Corky will always be remembered for his love of horses, which started at an early age. As a young boy, he taught his pony to untie the ribbons in the hair of his younger sister. Thus started his long relationship with horses that would last the rest of his life, as he was never without a horse to break or train. Corky was also a highly respected horse show judge. He served as ring steward for the Corydon Labor Day AQHA show, as well as being show chairman of the Washington County Fair horse show.
He was happiest when surrounded by family and friends and horses. His wife, Sharon, commented, “He loved kids and liked to work with kids and horses. He delighted in teaching kids to ride.” Corky was a 4-H leader for many years, and a 4-H volunteer for even longer. The 4-H Horse and Pony Club (now the Lucky Leathers) flourished under his leadership. He served on the Area II Horse and Pony Committee and took his duties seriously. It was important to Corky that he keep his word; he would not agree to take on a responsibility that he couldn’t meet. And he expected the same dedication from others.

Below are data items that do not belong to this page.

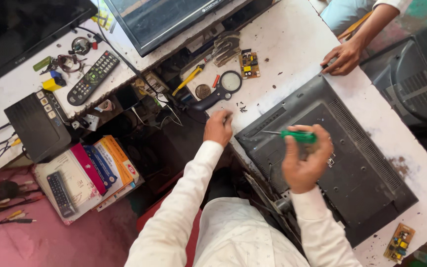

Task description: The person reassembles a television by placing the front bezel onto the screen and then securing the back cover. They use a screwdriver to tighten multiple screws around the back panel to complete the assembly.

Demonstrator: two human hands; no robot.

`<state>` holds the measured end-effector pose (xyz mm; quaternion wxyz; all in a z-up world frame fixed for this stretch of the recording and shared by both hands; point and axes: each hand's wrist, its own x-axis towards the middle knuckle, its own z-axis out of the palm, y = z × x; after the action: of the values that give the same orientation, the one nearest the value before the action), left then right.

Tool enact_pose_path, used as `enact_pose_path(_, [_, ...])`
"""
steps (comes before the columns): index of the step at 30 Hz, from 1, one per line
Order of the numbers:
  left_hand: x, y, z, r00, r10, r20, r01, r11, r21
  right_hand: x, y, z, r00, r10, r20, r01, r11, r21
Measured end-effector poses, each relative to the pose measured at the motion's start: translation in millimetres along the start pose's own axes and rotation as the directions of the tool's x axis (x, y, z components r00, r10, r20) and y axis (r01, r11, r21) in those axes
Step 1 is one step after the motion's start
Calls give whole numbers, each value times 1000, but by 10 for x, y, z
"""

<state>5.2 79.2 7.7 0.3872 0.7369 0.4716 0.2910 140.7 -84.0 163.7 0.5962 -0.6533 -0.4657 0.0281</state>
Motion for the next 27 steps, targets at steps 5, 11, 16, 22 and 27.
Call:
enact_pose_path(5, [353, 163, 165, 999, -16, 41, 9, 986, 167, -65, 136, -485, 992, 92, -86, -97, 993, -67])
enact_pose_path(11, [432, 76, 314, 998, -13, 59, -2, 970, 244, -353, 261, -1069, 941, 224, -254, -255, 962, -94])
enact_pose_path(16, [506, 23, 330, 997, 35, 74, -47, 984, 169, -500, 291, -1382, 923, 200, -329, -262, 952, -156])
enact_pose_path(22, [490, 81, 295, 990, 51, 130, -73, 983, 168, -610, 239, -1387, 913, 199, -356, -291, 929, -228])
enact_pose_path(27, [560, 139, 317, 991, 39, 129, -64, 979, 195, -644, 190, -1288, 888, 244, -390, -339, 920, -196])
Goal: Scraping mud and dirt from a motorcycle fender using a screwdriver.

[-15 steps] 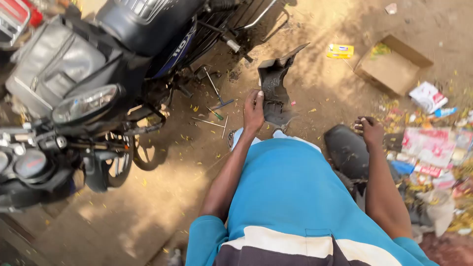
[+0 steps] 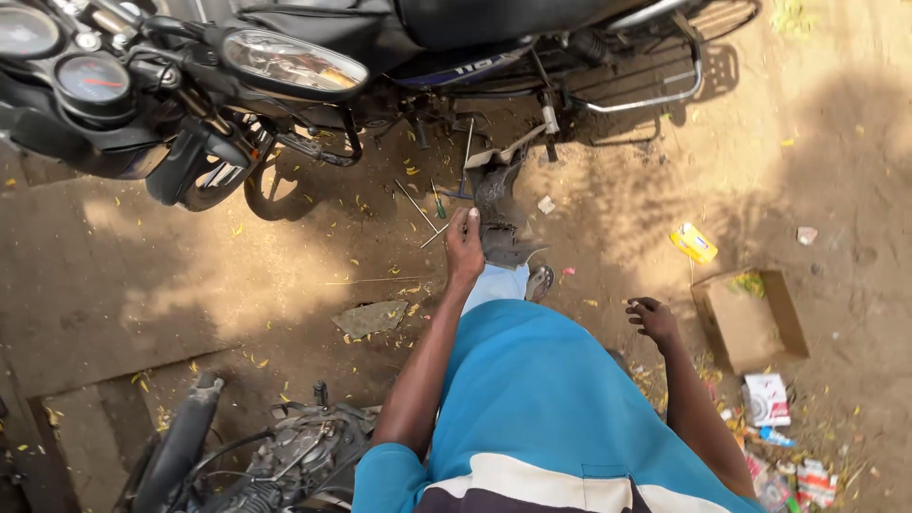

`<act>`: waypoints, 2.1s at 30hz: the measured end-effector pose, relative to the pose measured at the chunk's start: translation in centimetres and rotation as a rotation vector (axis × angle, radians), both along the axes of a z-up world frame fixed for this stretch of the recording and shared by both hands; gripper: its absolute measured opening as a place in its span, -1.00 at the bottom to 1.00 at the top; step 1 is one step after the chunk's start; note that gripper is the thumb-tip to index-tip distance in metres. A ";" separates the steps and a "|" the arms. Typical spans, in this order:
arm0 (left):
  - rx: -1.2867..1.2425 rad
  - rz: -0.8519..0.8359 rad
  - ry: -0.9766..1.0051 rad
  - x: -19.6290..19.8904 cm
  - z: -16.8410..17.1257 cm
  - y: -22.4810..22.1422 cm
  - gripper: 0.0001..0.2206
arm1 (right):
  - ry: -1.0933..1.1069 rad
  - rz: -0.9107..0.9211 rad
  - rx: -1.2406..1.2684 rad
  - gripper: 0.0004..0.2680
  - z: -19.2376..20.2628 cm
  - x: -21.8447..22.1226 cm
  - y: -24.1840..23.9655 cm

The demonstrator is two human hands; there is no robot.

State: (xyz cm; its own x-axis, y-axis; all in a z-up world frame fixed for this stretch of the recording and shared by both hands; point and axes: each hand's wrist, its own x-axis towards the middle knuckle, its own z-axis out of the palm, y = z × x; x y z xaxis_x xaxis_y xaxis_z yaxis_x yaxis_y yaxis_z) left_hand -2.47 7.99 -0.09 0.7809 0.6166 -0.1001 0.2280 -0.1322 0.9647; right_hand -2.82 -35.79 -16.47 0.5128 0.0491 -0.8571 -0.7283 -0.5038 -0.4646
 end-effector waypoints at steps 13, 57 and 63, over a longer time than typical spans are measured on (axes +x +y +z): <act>0.011 0.200 -0.028 6.0 -2.4 7.4 -0.74 | -0.150 0.112 -0.028 -0.77 1.9 19.3 3.3; -0.122 0.600 0.420 18.8 4.7 11.1 -0.81 | 1.070 0.204 1.389 -0.67 5.1 62.4 40.4; -0.141 0.613 0.529 20.5 7.2 11.1 -0.80 | 0.957 0.193 1.282 -0.70 4.8 62.4 40.5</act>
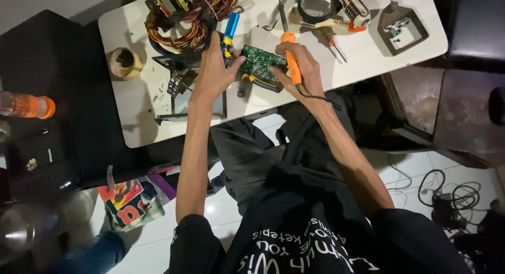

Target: The person is desoldering components from a printed circuit board using a soldering iron and a manual desoldering pump.

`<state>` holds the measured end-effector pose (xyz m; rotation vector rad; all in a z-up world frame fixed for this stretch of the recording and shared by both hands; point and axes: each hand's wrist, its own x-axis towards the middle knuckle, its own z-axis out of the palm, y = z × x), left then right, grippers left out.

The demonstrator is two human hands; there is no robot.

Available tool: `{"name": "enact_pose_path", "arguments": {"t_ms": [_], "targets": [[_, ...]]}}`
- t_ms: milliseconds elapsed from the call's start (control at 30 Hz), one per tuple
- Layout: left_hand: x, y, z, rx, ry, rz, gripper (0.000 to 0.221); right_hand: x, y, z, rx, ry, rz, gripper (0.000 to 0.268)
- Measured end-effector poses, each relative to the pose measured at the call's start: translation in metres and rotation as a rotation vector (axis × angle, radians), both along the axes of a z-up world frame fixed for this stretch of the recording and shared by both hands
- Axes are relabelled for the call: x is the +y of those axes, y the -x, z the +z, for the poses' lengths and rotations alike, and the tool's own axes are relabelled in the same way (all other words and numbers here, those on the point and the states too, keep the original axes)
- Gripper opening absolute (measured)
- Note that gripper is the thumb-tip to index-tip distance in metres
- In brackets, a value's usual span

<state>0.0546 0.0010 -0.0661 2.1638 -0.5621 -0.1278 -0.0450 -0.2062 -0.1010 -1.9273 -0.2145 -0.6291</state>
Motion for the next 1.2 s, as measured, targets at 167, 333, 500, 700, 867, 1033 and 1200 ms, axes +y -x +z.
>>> {"name": "enact_pose_path", "arguments": {"t_ms": [167,333,500,700,867,1033,1200], "targets": [[0.003,0.006,0.011,-0.012,0.073,0.037,0.028,-0.002,-0.002,-0.014,-0.055,-0.126,-0.027,0.04],[0.006,0.006,0.007,0.02,0.448,-0.027,0.034,-0.009,-0.008,-0.034,-0.182,-0.393,0.065,0.039],[0.011,-0.007,-0.011,-0.008,0.609,0.038,0.037,-0.021,-0.022,-0.046,-0.24,-0.37,-0.003,0.035],[0.014,-0.007,-0.002,-0.085,0.803,0.025,0.037,-0.014,-0.019,-0.033,-0.204,-0.543,-0.045,0.021],[0.015,-0.002,0.008,-0.029,0.806,0.099,0.043,-0.011,-0.017,-0.025,-0.149,-0.587,-0.069,0.02],[0.013,0.018,0.025,-0.06,0.749,0.156,0.04,-0.015,-0.021,-0.029,-0.151,-0.601,-0.132,0.026],[0.015,0.028,0.024,0.074,0.834,0.225,0.033,-0.015,-0.022,-0.032,-0.085,-0.612,-0.222,0.036]]}}
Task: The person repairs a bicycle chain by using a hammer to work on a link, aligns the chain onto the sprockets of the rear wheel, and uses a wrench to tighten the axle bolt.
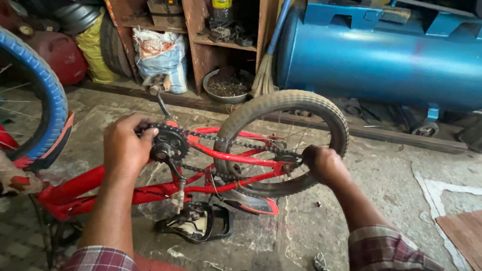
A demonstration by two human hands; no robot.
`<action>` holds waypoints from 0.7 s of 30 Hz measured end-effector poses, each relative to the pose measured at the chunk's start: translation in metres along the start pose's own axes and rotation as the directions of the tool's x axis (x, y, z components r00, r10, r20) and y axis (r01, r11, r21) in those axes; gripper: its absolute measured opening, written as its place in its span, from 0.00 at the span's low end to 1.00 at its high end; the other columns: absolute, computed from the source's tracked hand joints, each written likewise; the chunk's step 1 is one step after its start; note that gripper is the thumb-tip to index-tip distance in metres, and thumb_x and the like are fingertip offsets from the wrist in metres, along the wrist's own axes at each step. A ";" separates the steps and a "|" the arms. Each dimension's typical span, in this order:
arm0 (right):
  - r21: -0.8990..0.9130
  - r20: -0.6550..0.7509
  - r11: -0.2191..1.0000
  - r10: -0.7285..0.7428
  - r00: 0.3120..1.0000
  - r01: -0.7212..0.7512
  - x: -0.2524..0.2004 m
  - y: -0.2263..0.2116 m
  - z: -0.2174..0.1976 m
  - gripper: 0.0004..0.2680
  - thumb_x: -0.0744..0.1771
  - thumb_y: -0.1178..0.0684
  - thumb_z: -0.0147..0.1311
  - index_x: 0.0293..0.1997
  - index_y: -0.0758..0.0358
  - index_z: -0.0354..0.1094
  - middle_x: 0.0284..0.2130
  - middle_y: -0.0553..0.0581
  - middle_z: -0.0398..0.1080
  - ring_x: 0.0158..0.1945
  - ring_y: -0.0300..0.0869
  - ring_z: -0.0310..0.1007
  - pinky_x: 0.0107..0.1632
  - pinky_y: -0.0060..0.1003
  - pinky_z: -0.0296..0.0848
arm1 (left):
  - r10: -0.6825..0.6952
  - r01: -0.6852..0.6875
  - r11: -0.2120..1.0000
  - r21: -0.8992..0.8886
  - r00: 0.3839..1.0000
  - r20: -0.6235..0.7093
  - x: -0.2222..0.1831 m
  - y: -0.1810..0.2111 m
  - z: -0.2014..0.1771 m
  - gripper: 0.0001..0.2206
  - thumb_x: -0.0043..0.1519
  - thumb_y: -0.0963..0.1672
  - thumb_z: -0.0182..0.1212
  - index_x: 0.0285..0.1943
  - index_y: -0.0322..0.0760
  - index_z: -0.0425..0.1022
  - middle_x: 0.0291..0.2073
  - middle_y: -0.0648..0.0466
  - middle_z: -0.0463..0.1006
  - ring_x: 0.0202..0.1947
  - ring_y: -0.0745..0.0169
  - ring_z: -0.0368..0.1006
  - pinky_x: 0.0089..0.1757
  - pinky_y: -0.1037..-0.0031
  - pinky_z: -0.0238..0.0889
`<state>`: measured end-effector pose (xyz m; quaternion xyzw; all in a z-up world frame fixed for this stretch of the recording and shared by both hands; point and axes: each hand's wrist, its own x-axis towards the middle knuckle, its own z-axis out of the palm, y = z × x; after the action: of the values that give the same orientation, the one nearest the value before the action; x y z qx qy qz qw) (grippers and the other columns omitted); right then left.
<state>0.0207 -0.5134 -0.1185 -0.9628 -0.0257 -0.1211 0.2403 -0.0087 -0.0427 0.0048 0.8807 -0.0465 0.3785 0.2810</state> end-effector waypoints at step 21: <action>0.529 0.312 0.805 0.110 0.944 -0.269 -0.013 0.020 0.042 0.08 0.65 0.54 0.61 0.41 0.68 0.79 0.27 0.55 0.80 0.29 0.37 0.76 0.37 0.36 0.76 | -0.246 0.244 0.964 -0.110 0.969 -0.006 -0.042 -0.077 0.015 0.08 0.60 0.40 0.71 0.45 0.30 0.79 0.33 0.47 0.82 0.30 0.56 0.77 0.35 0.65 0.68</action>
<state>0.0192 -0.5115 -0.1670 -0.8531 0.0045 0.0471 0.5196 -0.0059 0.0087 -0.0682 0.8595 0.0449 0.3462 0.3733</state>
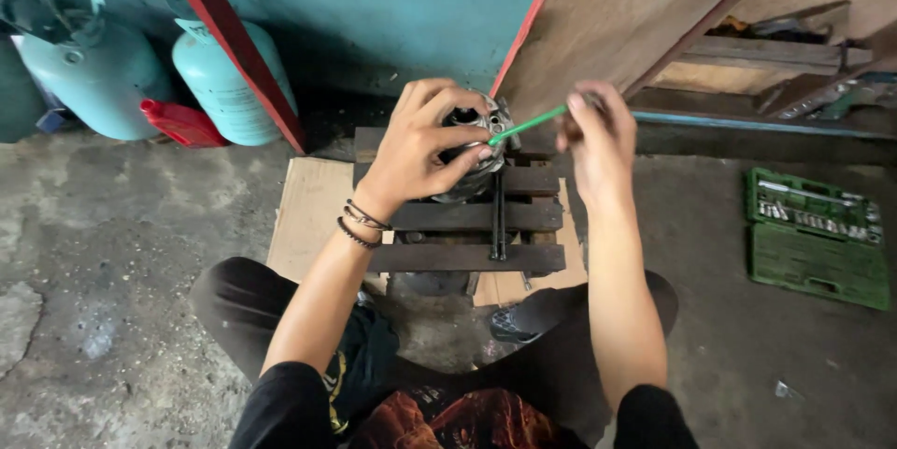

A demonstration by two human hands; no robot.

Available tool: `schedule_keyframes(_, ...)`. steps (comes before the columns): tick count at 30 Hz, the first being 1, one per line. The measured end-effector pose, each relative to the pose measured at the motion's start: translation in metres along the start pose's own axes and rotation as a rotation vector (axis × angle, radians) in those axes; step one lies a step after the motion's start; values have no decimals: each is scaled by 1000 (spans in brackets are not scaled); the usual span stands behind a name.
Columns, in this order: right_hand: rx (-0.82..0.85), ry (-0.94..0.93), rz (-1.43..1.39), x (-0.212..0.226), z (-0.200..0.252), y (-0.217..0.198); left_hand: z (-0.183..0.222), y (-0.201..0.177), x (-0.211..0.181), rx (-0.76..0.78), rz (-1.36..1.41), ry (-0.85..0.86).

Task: Inspecting and cleaning the internal holes of a mechanical hub using a small probing tool

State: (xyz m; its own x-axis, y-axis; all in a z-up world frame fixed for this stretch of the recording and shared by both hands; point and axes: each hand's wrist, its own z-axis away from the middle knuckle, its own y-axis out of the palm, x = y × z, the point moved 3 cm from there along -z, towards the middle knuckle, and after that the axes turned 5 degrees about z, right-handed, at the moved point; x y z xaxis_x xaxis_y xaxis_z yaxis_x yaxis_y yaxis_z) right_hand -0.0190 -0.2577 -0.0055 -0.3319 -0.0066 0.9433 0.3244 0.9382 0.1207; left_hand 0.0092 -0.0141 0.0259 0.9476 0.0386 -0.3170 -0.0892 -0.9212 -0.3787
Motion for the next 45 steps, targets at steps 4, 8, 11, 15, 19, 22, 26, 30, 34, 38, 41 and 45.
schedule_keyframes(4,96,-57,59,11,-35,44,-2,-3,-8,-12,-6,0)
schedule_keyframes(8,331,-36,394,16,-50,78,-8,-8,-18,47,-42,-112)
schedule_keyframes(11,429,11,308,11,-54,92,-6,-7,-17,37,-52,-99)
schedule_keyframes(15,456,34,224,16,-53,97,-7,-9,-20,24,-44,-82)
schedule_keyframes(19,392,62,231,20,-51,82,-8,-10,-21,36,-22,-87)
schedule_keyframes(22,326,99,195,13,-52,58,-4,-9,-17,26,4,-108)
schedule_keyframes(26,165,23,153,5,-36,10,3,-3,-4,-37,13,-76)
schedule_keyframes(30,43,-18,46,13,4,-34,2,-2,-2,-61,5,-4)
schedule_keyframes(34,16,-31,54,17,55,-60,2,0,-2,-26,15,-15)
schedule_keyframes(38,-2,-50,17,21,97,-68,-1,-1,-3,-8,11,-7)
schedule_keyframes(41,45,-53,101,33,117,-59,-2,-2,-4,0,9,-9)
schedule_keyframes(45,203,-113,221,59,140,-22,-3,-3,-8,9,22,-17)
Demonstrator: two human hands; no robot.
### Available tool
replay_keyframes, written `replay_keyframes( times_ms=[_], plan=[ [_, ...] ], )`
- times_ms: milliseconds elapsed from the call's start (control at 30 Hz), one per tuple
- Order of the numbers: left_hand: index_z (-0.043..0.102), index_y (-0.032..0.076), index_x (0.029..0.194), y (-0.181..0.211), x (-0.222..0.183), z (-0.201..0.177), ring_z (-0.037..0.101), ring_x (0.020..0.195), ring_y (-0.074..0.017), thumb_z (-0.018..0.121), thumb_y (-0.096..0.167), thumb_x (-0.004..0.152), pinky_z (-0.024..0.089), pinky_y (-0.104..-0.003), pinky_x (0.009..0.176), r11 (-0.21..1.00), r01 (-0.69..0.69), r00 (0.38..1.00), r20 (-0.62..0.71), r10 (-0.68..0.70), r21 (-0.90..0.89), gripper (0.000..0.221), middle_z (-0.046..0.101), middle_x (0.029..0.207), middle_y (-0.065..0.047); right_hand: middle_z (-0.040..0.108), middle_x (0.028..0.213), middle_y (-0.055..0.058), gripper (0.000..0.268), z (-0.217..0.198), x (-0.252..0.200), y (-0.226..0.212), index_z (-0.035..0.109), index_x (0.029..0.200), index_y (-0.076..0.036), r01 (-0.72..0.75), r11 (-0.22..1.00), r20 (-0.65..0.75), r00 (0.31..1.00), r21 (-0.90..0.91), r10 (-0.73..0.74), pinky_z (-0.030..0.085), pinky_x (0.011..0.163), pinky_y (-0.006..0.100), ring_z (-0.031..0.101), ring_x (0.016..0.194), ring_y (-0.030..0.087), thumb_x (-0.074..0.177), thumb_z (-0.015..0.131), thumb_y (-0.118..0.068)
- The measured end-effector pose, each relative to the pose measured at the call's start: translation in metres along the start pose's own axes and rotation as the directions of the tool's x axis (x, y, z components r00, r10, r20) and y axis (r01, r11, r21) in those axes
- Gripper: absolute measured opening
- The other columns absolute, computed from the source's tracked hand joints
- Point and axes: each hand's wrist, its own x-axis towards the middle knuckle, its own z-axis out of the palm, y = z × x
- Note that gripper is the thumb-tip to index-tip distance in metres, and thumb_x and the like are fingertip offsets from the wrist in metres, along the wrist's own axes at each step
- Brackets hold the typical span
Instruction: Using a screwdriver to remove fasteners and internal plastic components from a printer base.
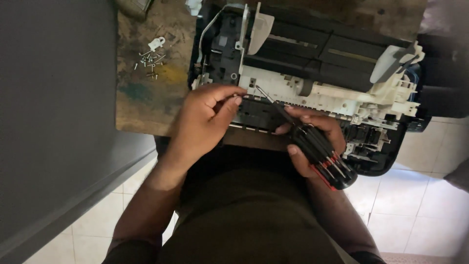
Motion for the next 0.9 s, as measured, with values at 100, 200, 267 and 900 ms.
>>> replay_keyframes(
  times_ms=[100,200,267,900],
  plan=[
    [0.081,0.009,0.104,-0.001,0.005,-0.001,0.072,0.073,-0.0234,0.074,0.009,0.094,0.059,-0.035,0.070,0.990,-0.058,0.998,0.010,0.058,0.131,0.012,0.071,0.073,-0.007,0.061,0.127,0.036,0.041,0.006,0.002,-0.005,0.044,0.117,0.005,0.015,0.999,-0.035,0.999,-0.036,-0.016,0.066,0.080,0.047,0.075,0.095,0.038,0.092,0.071,-0.014],
    [0.080,0.012,0.103,-0.014,0.015,0.000,0.062,0.062,-0.0238,0.078,0.011,0.093,0.055,-0.035,0.066,0.943,-0.197,0.979,0.007,0.202,0.267,0.010,0.054,0.058,-0.003,0.056,0.138,0.035,0.043,0.011,0.005,-0.007,0.042,0.118,0.006,-0.002,0.999,-0.085,0.996,0.032,0.004,0.063,0.094,0.053,0.068,0.118,0.042,0.095,0.070,-0.019],
    [0.080,0.007,0.109,-0.020,0.017,0.000,0.071,0.071,-0.0346,0.073,0.007,0.096,0.057,-0.042,0.065,0.907,-0.268,0.962,0.043,0.269,0.326,0.015,0.071,0.076,-0.015,0.061,0.126,0.039,0.044,0.008,0.004,-0.003,0.039,0.118,0.006,-0.019,0.999,-0.074,0.997,0.040,0.022,0.064,0.089,0.052,0.072,0.107,0.044,0.094,0.069,-0.016],
    [0.078,0.004,0.101,-0.034,0.014,0.004,0.071,0.074,-0.0408,0.081,0.009,0.094,0.059,-0.046,0.057,0.873,-0.359,0.932,0.072,0.355,0.330,0.009,0.072,0.082,-0.018,0.062,0.115,0.042,0.048,0.021,0.019,-0.022,0.037,0.115,0.006,-0.088,0.986,-0.052,0.994,0.139,0.096,0.065,0.087,0.052,0.075,0.096,0.048,0.090,0.069,-0.020]
  ],
)
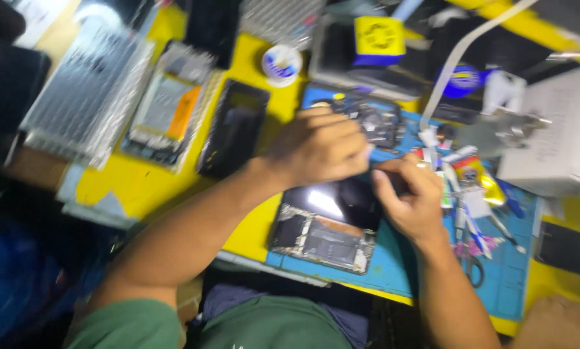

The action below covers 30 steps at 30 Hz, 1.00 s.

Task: The person disassembles a smartphone, removes the battery, and then installs a new screen assembly. They use a metal prying tool to separate components and connect the display ribbon cable to the motherboard.

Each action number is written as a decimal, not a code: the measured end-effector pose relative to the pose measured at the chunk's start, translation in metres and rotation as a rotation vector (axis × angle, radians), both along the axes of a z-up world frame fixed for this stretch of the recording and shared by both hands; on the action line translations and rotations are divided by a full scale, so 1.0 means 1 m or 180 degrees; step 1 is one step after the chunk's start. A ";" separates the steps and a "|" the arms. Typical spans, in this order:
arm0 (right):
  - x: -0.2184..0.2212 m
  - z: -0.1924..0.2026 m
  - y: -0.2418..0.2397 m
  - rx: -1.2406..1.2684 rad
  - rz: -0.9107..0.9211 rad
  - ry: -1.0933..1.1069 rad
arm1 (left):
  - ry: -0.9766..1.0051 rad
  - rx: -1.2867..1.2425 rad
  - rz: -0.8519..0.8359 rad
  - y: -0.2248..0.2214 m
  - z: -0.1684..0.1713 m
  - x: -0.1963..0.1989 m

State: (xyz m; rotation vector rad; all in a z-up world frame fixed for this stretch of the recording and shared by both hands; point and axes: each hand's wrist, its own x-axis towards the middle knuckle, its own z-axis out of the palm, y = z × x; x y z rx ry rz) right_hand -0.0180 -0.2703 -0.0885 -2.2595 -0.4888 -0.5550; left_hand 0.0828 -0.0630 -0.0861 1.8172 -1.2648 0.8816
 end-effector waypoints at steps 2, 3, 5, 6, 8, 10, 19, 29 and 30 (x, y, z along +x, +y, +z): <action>0.002 0.005 -0.001 0.0061 -0.0130 -0.0159 | -0.0142 -0.0015 -0.0181 0.010 0.025 0.007; 0.003 0.007 -0.001 0.0148 -0.0098 -0.0217 | -0.0327 -0.0115 -0.0054 0.014 0.037 0.010; 0.005 0.006 -0.001 0.0235 -0.0118 -0.0336 | -0.0561 -0.0224 0.0014 0.024 0.062 0.014; 0.005 0.003 -0.002 0.0313 -0.0075 -0.0393 | -0.0632 -0.0328 0.0129 0.029 0.073 0.016; 0.006 -0.001 -0.002 0.0382 -0.0068 -0.0462 | -0.0704 -0.0444 0.0204 0.038 0.106 0.019; 0.006 0.000 -0.002 0.0363 -0.0027 -0.0490 | -0.1362 -0.0130 0.0587 0.048 0.149 0.022; 0.004 0.002 -0.002 0.0383 -0.0071 -0.0431 | -0.1319 -0.0112 0.0232 0.031 0.175 0.017; 0.004 0.001 -0.015 0.0325 -0.0060 -0.0363 | -0.0679 0.0176 0.0029 0.038 0.128 -0.005; 0.005 0.002 -0.017 0.0267 -0.0090 -0.0418 | -0.0642 0.0203 0.0007 0.038 0.128 -0.006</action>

“The idea for a scholarship fund in Corky’s honor actually came to us before he died,” reflected Marji Morris, longtime friend of Corky’s. “It was so hard to watch him go through the chemotherapy. Corky was always so vibrant and alive, even after he got sick. We knew we wanted to do something to honor him and his indomitable spirit. He loved kids, horses and teaching kids to ride horses. A scholarship fund that helps the youth of Washington County advance their equine studies, either at camps or at the college level, just made sense. His friends needed to keep his memory and his desire to help kids alive.”
For Corky, there is an old saying that holds especially true: “There is nothing better for the inside of a man than the outside of a horse.” Corky’s friends, 4-H co-leaders, and loved ones, by establishing this scholarship fund, will help future generations of Washington County residents understand the meaning of that old saying.